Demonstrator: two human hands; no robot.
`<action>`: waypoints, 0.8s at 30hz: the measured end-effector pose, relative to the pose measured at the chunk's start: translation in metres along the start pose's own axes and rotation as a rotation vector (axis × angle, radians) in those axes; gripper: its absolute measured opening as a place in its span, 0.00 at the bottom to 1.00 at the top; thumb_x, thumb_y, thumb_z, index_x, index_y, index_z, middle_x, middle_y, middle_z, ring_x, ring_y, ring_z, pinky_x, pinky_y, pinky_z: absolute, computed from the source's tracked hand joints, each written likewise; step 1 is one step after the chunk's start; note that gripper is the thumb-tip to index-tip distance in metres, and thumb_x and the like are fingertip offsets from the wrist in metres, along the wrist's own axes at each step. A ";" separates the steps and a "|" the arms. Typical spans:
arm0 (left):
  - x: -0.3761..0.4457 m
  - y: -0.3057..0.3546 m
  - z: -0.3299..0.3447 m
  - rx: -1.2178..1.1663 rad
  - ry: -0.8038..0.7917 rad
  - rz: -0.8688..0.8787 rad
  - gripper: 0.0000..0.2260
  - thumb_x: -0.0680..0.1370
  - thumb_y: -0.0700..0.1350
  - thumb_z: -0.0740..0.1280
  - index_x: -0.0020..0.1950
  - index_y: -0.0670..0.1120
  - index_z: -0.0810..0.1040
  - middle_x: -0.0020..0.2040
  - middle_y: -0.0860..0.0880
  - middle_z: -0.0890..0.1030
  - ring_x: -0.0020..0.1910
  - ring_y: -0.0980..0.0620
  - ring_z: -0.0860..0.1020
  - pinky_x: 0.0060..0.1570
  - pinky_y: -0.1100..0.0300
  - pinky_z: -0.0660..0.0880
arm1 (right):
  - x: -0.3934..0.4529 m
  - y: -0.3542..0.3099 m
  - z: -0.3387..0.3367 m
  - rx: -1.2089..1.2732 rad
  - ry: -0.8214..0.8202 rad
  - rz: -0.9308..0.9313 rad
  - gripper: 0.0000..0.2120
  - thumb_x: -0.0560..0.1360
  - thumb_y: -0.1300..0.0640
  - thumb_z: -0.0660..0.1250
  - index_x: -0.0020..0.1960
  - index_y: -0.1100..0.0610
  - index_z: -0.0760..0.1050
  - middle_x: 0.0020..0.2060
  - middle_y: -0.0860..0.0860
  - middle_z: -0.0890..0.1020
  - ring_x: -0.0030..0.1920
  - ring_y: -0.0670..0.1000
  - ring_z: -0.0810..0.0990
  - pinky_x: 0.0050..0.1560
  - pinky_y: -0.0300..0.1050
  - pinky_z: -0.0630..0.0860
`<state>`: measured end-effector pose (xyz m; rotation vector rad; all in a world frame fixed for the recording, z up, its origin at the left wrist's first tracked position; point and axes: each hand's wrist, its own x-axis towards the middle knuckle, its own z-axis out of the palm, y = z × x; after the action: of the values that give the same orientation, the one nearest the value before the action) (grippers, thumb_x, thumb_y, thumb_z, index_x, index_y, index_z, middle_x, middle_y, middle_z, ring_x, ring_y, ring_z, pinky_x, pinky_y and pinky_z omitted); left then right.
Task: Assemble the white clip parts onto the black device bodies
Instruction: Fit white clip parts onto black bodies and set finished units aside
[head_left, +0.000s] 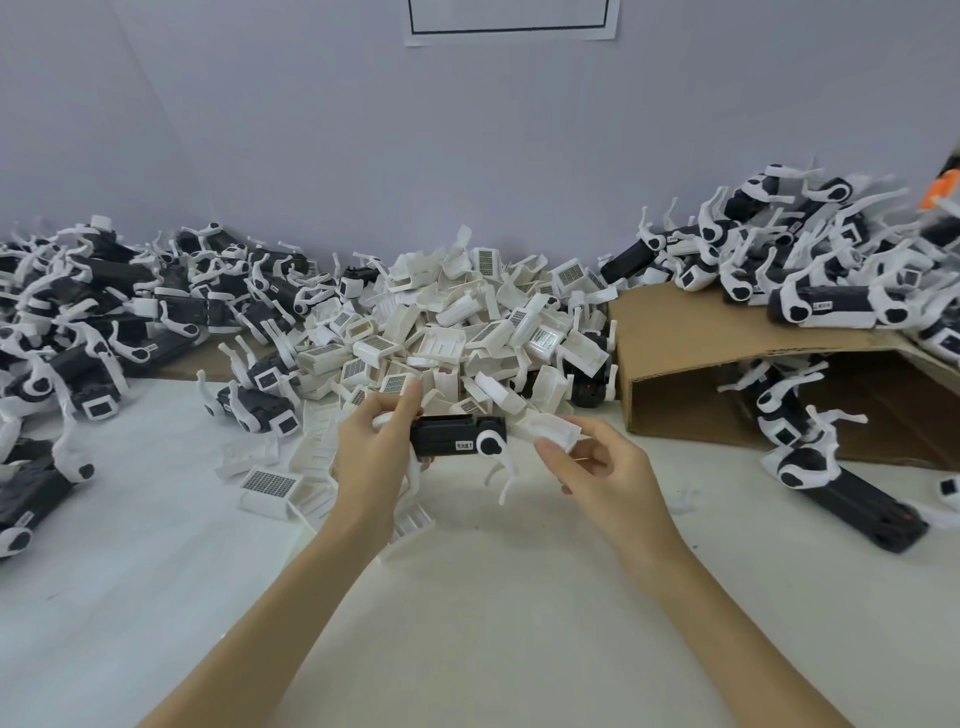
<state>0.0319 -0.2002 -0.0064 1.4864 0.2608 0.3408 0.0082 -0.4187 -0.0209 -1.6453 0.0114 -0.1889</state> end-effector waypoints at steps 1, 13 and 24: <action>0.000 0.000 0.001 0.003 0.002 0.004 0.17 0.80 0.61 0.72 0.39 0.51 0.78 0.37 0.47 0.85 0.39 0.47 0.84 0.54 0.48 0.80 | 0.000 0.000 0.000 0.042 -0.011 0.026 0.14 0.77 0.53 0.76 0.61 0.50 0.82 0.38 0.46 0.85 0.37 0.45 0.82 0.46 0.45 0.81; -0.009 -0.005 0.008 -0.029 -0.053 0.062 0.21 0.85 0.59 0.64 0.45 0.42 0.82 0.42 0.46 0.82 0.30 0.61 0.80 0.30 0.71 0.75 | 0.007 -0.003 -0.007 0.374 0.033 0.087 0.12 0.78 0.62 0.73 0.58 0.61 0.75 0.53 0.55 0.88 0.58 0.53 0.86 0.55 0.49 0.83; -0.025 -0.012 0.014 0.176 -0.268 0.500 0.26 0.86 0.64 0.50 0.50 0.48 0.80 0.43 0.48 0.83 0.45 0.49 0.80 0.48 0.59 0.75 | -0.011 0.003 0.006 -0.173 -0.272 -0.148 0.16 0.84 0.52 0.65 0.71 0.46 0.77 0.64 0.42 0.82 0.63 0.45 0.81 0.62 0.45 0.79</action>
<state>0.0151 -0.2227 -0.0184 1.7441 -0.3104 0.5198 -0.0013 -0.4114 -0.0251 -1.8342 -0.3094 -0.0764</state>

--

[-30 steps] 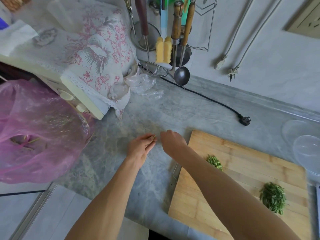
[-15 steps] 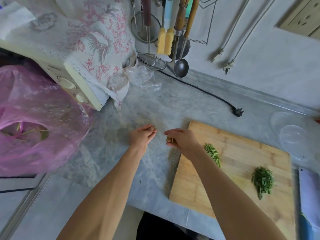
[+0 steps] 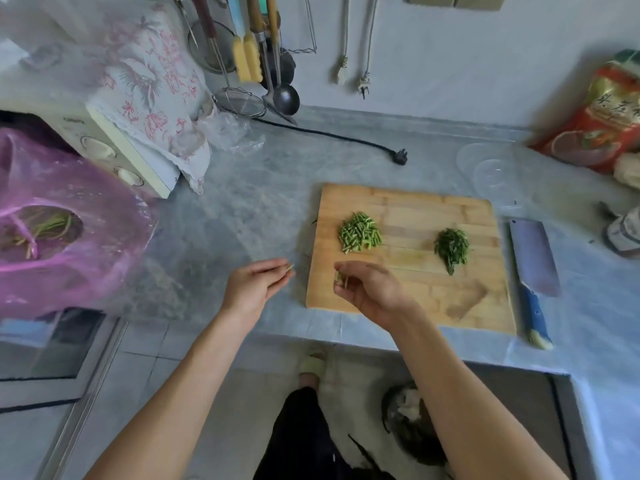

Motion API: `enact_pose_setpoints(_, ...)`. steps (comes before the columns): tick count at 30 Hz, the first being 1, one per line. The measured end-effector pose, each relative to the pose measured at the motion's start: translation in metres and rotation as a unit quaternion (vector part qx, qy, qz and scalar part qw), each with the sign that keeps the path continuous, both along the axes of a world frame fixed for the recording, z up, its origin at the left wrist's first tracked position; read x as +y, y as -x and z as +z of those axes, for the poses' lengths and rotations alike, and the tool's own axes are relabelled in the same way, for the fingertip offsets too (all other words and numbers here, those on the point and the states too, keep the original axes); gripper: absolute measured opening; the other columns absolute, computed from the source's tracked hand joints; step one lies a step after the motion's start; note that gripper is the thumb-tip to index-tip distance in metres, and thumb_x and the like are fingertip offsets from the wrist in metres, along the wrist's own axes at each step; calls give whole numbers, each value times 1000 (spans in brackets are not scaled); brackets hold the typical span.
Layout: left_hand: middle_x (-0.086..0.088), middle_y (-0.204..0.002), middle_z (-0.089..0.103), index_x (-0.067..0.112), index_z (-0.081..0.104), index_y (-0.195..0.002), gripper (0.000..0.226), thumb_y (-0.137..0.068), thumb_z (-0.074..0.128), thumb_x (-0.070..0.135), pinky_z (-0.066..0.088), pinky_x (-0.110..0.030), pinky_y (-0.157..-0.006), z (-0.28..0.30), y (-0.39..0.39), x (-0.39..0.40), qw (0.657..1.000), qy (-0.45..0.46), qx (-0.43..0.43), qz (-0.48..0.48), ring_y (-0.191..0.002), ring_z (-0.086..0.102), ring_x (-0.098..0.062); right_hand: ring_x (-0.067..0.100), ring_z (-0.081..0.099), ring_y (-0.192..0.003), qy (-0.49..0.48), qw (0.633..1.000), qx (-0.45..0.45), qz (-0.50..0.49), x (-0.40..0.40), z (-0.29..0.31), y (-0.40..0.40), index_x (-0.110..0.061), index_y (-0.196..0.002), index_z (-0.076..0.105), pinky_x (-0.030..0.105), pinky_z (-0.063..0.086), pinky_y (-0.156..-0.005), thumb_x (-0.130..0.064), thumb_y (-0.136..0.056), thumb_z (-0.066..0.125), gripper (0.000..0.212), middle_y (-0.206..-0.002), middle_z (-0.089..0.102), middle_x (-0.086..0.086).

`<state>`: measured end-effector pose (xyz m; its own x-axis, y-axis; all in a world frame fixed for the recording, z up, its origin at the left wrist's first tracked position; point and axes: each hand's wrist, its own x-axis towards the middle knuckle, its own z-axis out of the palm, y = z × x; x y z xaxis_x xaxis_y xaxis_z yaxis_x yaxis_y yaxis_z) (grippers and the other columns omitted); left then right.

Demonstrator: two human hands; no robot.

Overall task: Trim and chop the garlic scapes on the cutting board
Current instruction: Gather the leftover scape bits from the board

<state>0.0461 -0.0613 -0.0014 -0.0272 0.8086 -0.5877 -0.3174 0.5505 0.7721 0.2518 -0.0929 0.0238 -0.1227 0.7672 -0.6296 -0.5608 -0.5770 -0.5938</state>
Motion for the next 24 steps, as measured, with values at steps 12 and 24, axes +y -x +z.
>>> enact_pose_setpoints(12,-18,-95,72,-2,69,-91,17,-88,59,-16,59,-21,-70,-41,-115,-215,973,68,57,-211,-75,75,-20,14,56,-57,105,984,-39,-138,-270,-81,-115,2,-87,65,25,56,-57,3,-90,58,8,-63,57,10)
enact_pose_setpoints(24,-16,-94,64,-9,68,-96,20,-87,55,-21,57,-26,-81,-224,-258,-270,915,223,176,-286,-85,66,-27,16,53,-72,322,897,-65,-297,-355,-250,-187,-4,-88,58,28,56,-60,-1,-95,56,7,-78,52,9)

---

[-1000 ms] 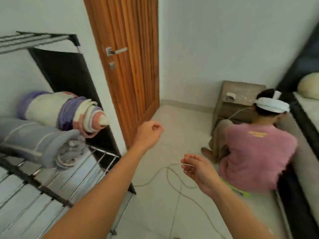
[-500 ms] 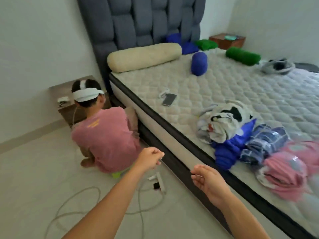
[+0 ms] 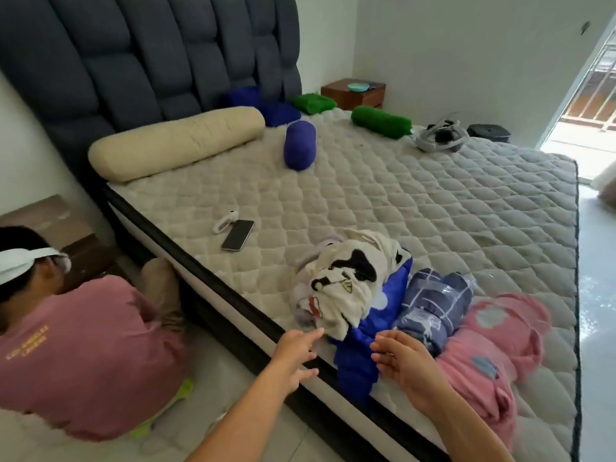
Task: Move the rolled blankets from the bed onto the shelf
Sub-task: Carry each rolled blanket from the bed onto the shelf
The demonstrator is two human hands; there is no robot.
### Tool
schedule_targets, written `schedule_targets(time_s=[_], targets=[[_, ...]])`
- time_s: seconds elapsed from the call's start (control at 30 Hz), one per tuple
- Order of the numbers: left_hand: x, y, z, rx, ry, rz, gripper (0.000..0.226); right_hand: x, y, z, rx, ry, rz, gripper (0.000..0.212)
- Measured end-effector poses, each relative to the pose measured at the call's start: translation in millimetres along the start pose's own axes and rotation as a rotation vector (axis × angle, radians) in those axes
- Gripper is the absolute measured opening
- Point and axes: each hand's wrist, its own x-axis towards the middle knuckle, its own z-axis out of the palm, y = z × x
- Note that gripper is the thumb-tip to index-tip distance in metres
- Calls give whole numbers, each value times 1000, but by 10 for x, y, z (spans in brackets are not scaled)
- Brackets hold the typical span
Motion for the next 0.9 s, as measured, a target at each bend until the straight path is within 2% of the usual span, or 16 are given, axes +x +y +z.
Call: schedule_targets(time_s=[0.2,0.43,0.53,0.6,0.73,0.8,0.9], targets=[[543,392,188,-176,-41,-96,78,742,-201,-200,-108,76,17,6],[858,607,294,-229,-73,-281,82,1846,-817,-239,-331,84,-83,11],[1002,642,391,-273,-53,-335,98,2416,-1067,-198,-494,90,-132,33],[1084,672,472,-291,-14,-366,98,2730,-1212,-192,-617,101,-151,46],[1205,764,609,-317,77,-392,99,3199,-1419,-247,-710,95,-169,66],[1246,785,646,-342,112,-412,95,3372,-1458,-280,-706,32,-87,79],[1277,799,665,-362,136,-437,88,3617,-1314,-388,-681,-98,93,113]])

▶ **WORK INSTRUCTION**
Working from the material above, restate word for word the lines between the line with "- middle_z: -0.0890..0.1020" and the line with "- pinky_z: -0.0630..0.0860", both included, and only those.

▶ **SOLUTION BELOW**
  - middle_z: -0.0890..0.1020
  - ring_x: -0.0030..0.1920
  - ring_y: -0.0670..0.1000
  - ring_z: -0.0810..0.0990
  - pinky_x: 0.0050..0.1560
  - pinky_y: -0.0300..0.1050
  - pinky_z: -0.0630..0.0860

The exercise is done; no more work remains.